Although the Denver Post trails the News in a number of areas, including weekday circulation, the publication is clearly the gossip leader: Splitting the beat are longtimers Dick Kreck and Bill Husted, who was stolen away from the News in 1996. Of the two, Husted is the gushiest, forever going on about the famous, the near-famous or the not-famous briefly caught in fame's glow. This predilection leads to innumerable lines about where various Broncos or ex-Broncos recently ate dinner, as well as loads o' allusions to notables with long-ago Denver connections (e.g., a November 18 zinger lifted from Entertainment Weekly about diminutive ex-Different Strokes curio Gary Coleman, who lived in the "Busy Woman's Dream House" in Highlands Ranch during the late Eighties) and what-a-stretch items such as a November 16 report about the L.A. wedding of a Denver-based British Vogue correspondent that made the grade because actress Gwyneth Paltrow attended the ceremony.

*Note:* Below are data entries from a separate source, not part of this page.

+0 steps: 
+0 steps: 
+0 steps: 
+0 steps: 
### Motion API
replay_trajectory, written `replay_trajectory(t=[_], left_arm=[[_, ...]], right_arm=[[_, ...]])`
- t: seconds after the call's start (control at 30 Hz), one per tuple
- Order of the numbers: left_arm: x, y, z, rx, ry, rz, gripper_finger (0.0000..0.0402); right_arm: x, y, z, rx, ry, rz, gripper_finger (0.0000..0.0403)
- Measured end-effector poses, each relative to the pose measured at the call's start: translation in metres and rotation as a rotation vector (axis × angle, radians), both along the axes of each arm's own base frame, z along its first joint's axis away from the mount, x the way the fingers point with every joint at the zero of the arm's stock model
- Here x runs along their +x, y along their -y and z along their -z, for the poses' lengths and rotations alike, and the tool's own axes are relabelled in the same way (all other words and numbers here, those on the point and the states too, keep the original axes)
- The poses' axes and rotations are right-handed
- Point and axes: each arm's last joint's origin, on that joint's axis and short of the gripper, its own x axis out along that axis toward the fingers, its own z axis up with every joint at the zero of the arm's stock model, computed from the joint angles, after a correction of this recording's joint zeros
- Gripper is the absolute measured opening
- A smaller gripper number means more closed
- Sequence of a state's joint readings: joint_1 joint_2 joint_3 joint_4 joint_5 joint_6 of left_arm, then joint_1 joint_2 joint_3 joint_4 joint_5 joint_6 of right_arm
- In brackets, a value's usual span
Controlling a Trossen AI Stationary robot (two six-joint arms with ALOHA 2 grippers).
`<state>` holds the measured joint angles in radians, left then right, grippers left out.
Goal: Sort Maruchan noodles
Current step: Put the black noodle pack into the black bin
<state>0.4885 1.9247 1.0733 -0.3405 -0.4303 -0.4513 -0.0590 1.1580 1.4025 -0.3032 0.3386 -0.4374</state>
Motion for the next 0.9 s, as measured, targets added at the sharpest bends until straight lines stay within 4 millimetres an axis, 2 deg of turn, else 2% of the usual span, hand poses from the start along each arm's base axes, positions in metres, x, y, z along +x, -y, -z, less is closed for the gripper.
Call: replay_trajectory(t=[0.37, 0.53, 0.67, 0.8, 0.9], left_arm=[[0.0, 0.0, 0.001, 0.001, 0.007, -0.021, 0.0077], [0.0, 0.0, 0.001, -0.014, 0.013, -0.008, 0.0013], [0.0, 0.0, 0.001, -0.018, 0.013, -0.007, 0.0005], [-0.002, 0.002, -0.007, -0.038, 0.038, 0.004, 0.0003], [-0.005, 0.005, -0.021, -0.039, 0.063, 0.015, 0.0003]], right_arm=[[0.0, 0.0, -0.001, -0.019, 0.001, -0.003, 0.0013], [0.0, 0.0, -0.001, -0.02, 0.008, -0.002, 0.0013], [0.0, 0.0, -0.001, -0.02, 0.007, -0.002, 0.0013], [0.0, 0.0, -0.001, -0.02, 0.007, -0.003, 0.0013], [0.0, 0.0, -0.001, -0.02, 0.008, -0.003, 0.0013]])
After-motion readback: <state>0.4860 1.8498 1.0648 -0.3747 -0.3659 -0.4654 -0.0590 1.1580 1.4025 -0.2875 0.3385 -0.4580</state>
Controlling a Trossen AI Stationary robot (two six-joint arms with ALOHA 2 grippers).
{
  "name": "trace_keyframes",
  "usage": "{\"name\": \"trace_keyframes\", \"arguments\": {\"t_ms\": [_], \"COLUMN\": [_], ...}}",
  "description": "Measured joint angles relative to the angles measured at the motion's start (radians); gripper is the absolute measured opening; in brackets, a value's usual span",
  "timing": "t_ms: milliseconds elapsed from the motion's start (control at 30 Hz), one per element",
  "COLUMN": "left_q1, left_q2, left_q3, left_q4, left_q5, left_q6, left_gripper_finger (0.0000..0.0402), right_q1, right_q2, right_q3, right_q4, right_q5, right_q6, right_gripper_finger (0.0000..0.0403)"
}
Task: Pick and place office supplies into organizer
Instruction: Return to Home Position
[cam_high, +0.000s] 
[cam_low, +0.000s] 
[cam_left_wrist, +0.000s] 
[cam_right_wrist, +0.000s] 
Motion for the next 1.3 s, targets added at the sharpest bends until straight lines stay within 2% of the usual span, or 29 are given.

But Husted generally gets away with such silliness because of his infectious enthusiasm, his blind faith in the power of the exclamation point -- one day it's "Mon Dieu!" and the next it's "You go, girl!" -- and his willful embrace of Walter Winchell-like slanguage: Paltrow is identified as the bride's "childhood pally." As it turns out, Husted's sister was Winchell's secretary, giving young Billy a chance to see the godfather of gossip in social situations. Like Winchell, he says he tries to give readers "a certain intimacy with the city -- tell them what's fun, what's hot, who's been passing through town. I want my point of view to be affectionate to the city but a little world-weary and sophisticated -- but also funny."